He made the final turn into his driveway and gently cut the engine. The sudden lack of noise caused her to flinch out of sleep, rolling her over seatbelt locks and the shifter to grab his arm, and sending his hands through her prim hair. Darkness caught his attention emanating from his house; ‘Unusual for Mom not be home on any given night. No car in the driveway could be a hint, or totally unrelated information. Which side of that fence will I fall on…?’

              “And how was your day?”

              Caleb smiled at the woozy voice of his girl. “It was one I’ll never forget. How about yours?”

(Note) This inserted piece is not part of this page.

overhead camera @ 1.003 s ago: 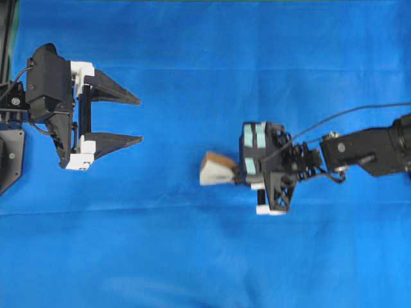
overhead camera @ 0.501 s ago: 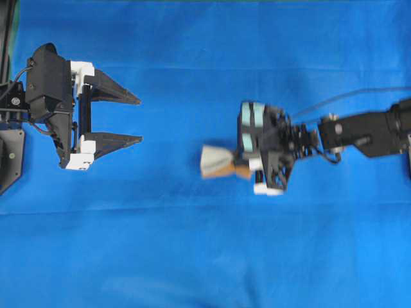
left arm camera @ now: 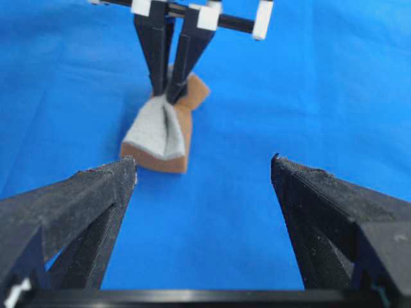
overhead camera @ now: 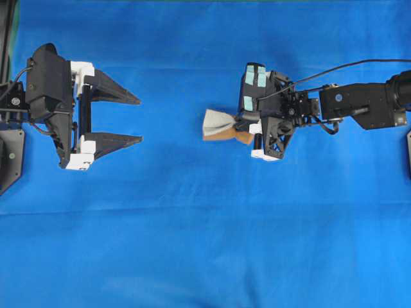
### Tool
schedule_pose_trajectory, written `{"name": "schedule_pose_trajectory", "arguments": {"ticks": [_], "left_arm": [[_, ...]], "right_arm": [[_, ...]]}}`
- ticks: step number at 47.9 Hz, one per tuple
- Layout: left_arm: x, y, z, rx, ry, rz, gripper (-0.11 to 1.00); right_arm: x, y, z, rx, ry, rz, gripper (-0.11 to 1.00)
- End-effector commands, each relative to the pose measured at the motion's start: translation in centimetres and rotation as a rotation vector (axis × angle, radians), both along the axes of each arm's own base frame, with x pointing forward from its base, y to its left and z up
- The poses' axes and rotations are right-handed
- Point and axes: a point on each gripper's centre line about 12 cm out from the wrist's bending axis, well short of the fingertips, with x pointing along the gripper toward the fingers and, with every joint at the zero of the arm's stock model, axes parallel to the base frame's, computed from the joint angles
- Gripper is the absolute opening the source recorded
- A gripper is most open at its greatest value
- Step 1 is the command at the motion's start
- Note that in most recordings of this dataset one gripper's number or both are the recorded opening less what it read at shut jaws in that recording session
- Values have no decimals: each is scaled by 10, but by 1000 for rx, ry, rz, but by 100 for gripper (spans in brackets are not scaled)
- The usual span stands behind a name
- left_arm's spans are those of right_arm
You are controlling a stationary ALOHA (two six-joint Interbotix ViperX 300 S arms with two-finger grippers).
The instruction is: Hand over the sponge with the left arm and wipe it with the right arm.
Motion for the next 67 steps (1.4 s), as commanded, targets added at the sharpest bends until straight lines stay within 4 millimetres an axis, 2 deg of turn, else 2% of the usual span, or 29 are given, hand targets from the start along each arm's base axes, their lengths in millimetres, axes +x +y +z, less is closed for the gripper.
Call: {"name": "schedule_pose_trajectory", "arguments": {"ticks": [1,31,33,40,44,55,67], "left_arm": [[2,0,5,4,-21,-1,83],[2,0,5,4,-21,-1,82],[2,0,5,3,-21,0,82],[1,0,5,4,-18,-1,82],[1,0,4,3,-17,0,82],[1,2,4,4,-17,5,82],[1,5,4,3,-17,17,82]], "right_arm": [[6,1,14,-5,-44,4,13],[8,9,15,5,-47,15,13],[8,10,15,6,-47,15,18],[10,11,19,3,-52,18,59],[11,11,25,1,-67,17,72],[9,15,51,-13,-119,28,74],[-5,20,97,-48,-173,29,74]]}}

              She opened her eyes and looked up into his smile. “It was a day I wish I could bottle and save forever. It was an infinite day; there was no beginning happiness or end happiness. It was just plain happy. Almost perfect even.”

              Caleb smiled as deeply as he could. ‘Maybe this is the only power I need in my life to survive.’

              “Is it okay if I come inside?”

              A nervous smirk came to his face and their eye contact was broken just so he could regain thoughts, but that separation didn’t last or help. The next time their eyes met, they hooked together with their faces and lips bonding continuously. Millions of scenarios and thoughts ran through his mind at intangible, phenomenal speeds. Caleb smiled coyly with their momentary break, clutching at his lowest hanging bit of wit for his response—

              A loud succession of bangs ripped through the night around them. He instinctively pulled Carol’s head down below any sort of line of fire. ‘Gunshot.’

              “Stay in the car and keep down. I’ll be right back,” Caleb said as he got out and quickly slipped into his power. He was nearly at a loss at first but his desperation intensified his rising aura. Looking through empowered eyes, he saw the faint traces of sound waves the gun had created and traced to its origin. His neighbor’s backyard was in front of him in an instant. “The Stogs. Not like it matters.” His heart plummeted—even through his power—as he quickly stopped in a shadow beside the yard. Analyzing the scene, he saw Mrs. Stog huddled in fear, a younger looking man clutching her and a woman around the man’s age, and someone in a crippled position on the grass with their head turned away and a spreading pool of blood beneath. Fully emerging into the lighted area, he drew back his power and slowly walked up. “Mrs. Stog? What the hell—”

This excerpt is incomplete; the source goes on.